#### [Work instruction]
Among the records that follow, count the lines where "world" appears, and state the count by itself.

#### [Provided data]
=== Begin Enclosure ===

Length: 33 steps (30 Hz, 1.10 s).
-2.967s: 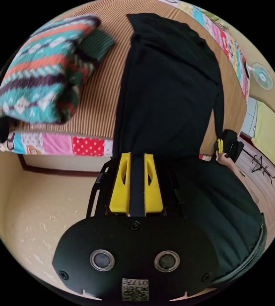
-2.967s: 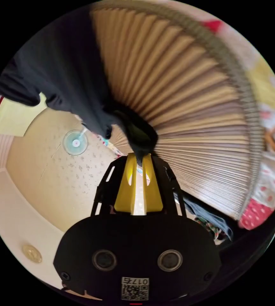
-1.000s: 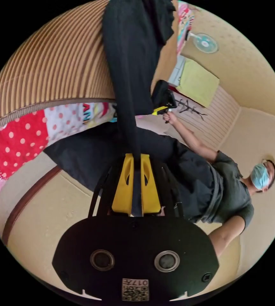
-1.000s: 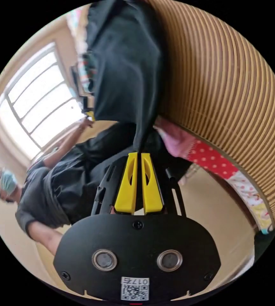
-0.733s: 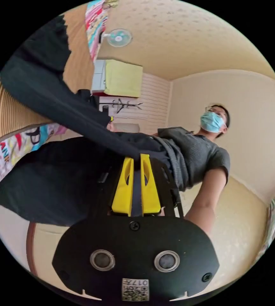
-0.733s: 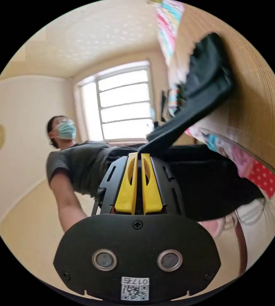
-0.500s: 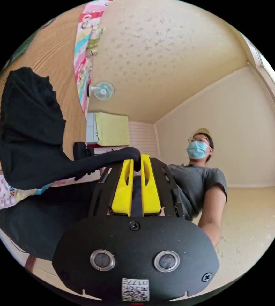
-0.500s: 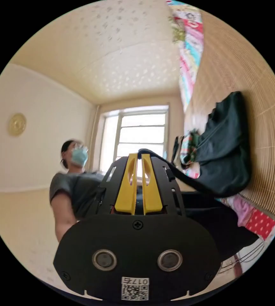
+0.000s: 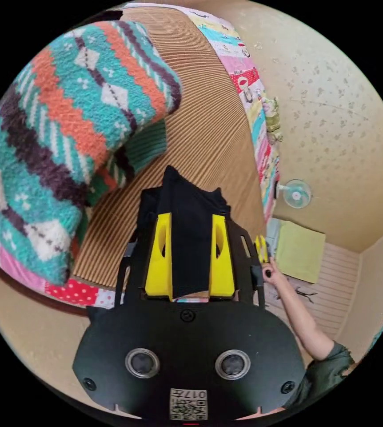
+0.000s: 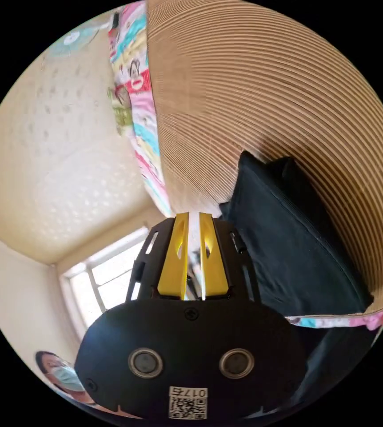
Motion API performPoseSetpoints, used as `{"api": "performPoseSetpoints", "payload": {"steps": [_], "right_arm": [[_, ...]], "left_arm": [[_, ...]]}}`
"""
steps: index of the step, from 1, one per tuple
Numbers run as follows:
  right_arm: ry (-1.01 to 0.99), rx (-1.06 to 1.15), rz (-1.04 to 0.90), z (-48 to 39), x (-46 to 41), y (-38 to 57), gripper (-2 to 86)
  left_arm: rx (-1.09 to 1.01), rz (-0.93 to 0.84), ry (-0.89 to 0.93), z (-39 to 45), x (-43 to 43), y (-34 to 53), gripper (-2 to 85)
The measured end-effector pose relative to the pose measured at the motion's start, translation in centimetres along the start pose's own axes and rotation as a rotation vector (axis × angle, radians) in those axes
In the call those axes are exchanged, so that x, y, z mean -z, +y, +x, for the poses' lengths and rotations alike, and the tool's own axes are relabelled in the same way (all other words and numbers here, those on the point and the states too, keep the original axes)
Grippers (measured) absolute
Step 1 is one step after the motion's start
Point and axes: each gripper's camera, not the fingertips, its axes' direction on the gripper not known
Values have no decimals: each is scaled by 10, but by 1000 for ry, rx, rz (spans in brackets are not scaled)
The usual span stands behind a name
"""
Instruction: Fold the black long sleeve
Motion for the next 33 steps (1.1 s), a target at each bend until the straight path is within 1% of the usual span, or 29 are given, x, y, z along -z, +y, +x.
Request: {"api": "performPoseSetpoints", "payload": {"steps": [1,2,3,4,5,6,8,10,13,14,16,18,20,21,22,23,24,25,26,27,28,29,30,31,32,33], "right_arm": [[124,90,-71,-14,-19,1,58],[230,202,-181,-26,-44,6,67],[274,254,-244,-30,-58,10,71],[354,335,-380,-33,-88,21,79],[427,392,-509,-32,-118,37,89],[461,418,-571,-31,-132,46,94],[585,506,-768,-26,-186,83,122],[667,553,-865,-27,-221,107,148],[833,599,-974,-28,-276,133,198],[884,621,-1008,-29,-295,140,210],[955,651,-1047,-31,-316,147,220],[1038,657,-1101,-32,-331,151,213],[1213,707,-1171,-34,-340,154,158],[1254,741,-1171,-37,-338,154,142],[1283,803,-1137,-45,-328,150,109],[1189,823,-1119,-57,-310,138,98],[1115,818,-1119,-63,-297,129,93],[952,787,-1127,-71,-267,106,89],[778,753,-1143,-76,-232,81,86],[695,737,-1148,-77,-212,68,85],[556,720,-1148,-77,-171,43,84],[446,725,-1137,-73,-128,21,83],[404,728,-1125,-71,-106,11,84],[341,722,-1089,-62,-64,-10,85],[314,684,-1038,-47,-23,-32,90],[322,654,-1010,-37,-5,-43,92]], "left_arm": [[-30,-53,-59,-3,-10,7,142],[-39,-84,-76,-6,-16,11,146],[-44,-156,-93,-15,-30,18,155],[-40,-223,-98,-25,-43,26,160],[-37,-251,-96,-29,-49,29,160],[-38,-287,-71,-36,-58,35,151],[-34,-306,5,-43,-66,40,129],[-21,-335,63,-40,-77,42,96],[-59,-363,83,-13,-82,45,65],[-76,-362,74,-4,-81,46,64],[-175,-333,-11,41,-73,54,57],[-248,-288,-90,80,-65,63,52],[-307,-238,-177,115,-62,74,52],[-343,-206,-225,135,-61,82,54],[-380,-154,-225,153,-58,89,66],[-397,-129,-204,159,-55,93,77],[-418,-92,-128,168,-49,99,93],[-432,-62,-21,171,-42,104,104],[-442,-51,43,172,-38,106,101],[-477,-28,183,174,-31,109,94],[-498,-15,289,174,-26,111,79],[-496,-17,318,173,-25,111,71],[-475,-36,336,172,-26,109,80],[-451,-58,318,170,-31,107,95],[-437,-66,299,169,-35,106,107],[-409,-83,257,167,-43,103,124]]}}
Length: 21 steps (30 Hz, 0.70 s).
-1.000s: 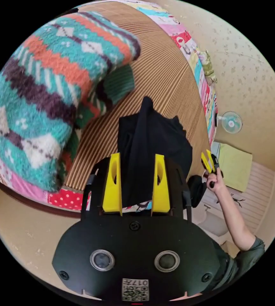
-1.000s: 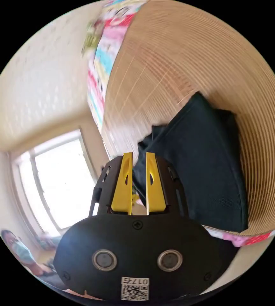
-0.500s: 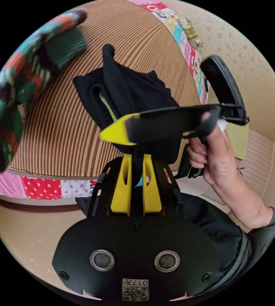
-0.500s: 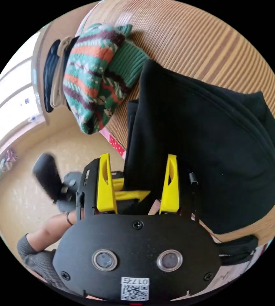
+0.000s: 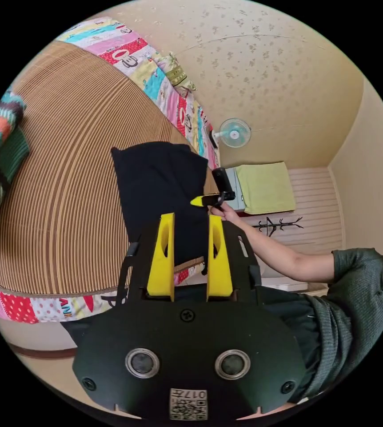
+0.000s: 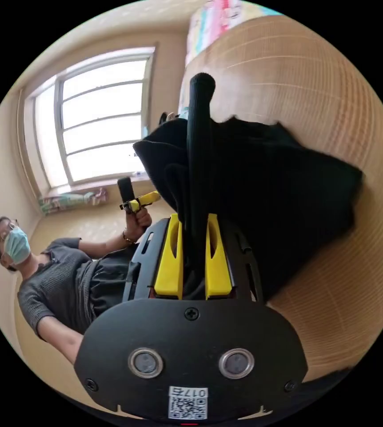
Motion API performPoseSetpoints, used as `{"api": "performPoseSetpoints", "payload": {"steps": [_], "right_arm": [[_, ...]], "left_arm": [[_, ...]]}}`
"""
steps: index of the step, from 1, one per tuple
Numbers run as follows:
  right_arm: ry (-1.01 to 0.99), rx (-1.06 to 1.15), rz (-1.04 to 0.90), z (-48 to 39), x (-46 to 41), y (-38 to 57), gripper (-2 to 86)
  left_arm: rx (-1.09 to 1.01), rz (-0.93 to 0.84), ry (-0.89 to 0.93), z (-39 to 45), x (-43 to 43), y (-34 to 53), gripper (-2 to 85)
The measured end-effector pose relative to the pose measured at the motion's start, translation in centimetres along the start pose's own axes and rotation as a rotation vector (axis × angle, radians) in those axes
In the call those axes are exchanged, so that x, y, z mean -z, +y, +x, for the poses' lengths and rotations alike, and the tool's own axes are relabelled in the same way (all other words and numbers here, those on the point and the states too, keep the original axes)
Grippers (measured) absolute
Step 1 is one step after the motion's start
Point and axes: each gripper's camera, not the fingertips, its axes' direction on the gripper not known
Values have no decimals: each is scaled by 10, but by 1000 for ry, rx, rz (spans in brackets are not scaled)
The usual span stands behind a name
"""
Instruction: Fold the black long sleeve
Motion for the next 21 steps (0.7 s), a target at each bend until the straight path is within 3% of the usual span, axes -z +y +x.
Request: {"api": "performPoseSetpoints", "payload": {"steps": [5,8,14,18,21], "right_arm": [[166,-436,183,104,61,120,211],[49,-449,340,129,68,157,229],[-121,-427,404,153,37,172,217],[-130,-469,387,153,8,177,182],[-232,-492,356,152,-12,184,161]], "left_arm": [[111,-125,-88,-29,-52,-12,164],[201,-189,-114,-50,-89,-21,174],[283,-319,-140,-72,-148,-41,183],[437,-414,-1,-93,-164,-38,170],[383,-482,175,-92,-154,-31,144]]}}
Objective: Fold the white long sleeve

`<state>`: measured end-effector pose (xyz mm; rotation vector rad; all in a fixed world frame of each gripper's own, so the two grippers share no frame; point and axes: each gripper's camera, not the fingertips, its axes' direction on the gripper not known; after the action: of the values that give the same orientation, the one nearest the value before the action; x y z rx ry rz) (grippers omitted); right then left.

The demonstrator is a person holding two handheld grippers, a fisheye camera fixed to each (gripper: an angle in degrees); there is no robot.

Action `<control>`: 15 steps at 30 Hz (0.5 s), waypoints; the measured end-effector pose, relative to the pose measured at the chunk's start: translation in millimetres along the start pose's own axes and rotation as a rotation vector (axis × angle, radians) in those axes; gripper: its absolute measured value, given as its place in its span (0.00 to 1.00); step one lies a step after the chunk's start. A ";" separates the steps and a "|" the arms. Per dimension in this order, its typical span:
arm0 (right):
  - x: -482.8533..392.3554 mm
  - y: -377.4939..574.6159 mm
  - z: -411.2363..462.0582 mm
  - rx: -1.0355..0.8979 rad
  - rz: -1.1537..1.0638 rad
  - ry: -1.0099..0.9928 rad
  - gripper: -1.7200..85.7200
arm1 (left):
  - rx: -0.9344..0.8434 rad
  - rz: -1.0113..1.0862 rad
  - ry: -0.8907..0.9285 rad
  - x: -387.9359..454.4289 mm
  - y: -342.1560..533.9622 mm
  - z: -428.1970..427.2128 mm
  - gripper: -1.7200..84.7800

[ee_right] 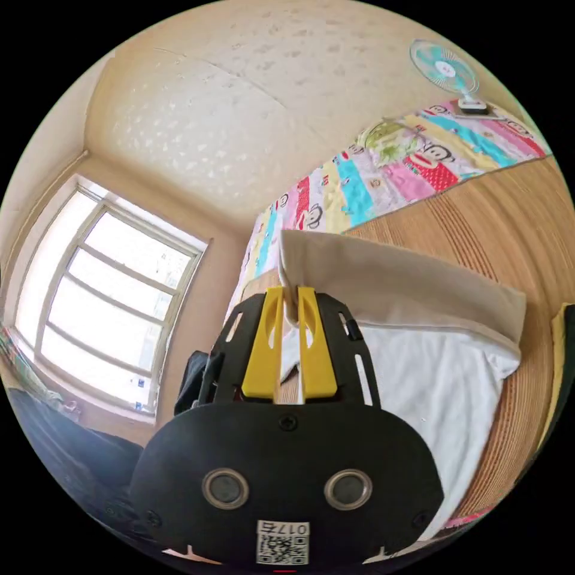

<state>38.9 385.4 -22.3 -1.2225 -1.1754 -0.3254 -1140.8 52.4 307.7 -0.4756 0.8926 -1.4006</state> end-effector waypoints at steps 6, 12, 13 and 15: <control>24.5 79.8 25.2 -0.198 0.116 -0.034 0.07 | 0.348 -0.314 0.089 -47.6 -16.4 -23.8 0.20; 81.2 163.0 -79.7 -0.361 0.233 0.134 0.05 | 0.642 -0.491 0.135 -98.9 -8.9 -41.5 0.12; 91.1 177.9 -106.0 -0.361 0.276 0.181 0.05 | 0.650 -0.480 0.104 -100.2 -11.1 -40.6 0.09; 100.6 197.3 -144.0 -0.336 0.328 0.237 0.05 | 0.642 -0.463 0.103 -104.4 -9.9 -32.4 0.07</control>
<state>302.8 375.6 -31.4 -1.5961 -0.7182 -0.4183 -1164.8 158.5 322.0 -0.1150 0.3732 -2.0453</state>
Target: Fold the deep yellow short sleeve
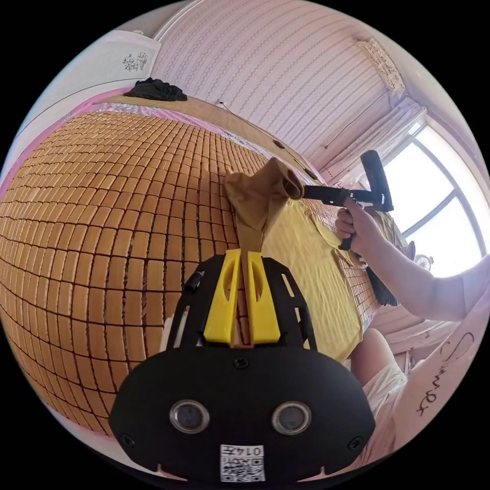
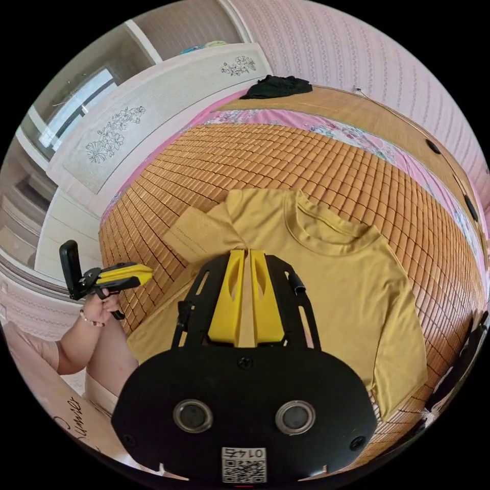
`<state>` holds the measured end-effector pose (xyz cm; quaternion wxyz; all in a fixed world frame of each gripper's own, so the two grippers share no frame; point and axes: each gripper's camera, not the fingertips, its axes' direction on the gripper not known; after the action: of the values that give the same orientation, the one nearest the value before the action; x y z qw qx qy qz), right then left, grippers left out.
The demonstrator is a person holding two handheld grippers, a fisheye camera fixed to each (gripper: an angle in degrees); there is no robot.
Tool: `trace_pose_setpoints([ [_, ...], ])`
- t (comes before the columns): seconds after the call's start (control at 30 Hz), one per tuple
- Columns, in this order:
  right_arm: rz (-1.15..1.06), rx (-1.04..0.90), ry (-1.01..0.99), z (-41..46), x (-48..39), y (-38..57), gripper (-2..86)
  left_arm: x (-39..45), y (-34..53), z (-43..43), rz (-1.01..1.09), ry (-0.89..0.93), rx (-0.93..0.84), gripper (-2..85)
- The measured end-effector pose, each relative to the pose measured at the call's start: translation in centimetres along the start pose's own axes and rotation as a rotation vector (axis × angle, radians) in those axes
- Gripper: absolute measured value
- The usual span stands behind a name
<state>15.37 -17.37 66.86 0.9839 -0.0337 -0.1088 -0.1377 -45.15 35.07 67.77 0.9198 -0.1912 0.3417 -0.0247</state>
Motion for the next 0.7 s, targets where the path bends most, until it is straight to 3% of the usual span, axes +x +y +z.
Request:
trace_pose_setpoints([
  [0.1, 0.043, -0.051, -0.023, 0.3, 3.7, 1.9, 6.1, 0.8, -1.2, 0.9, 0.045, -0.016, -0.044, 1.4],
  [0.43, 0.133, 0.066, -0.141, 0.2, 9.5, 4.0, 10.3, 8.4, -8.3, 7.5, 0.306, -0.026, -0.162, 5.1],
  [0.7, 0.248, 0.036, -0.091, 1.5, 15.0, 3.8, 11.0, 14.6, -13.2, 13.9, 0.541, -0.126, -0.239, 9.3],
])
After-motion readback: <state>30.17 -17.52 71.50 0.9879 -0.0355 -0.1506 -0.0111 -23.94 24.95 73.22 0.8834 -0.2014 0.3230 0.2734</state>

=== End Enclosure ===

#### [Solved problem]
2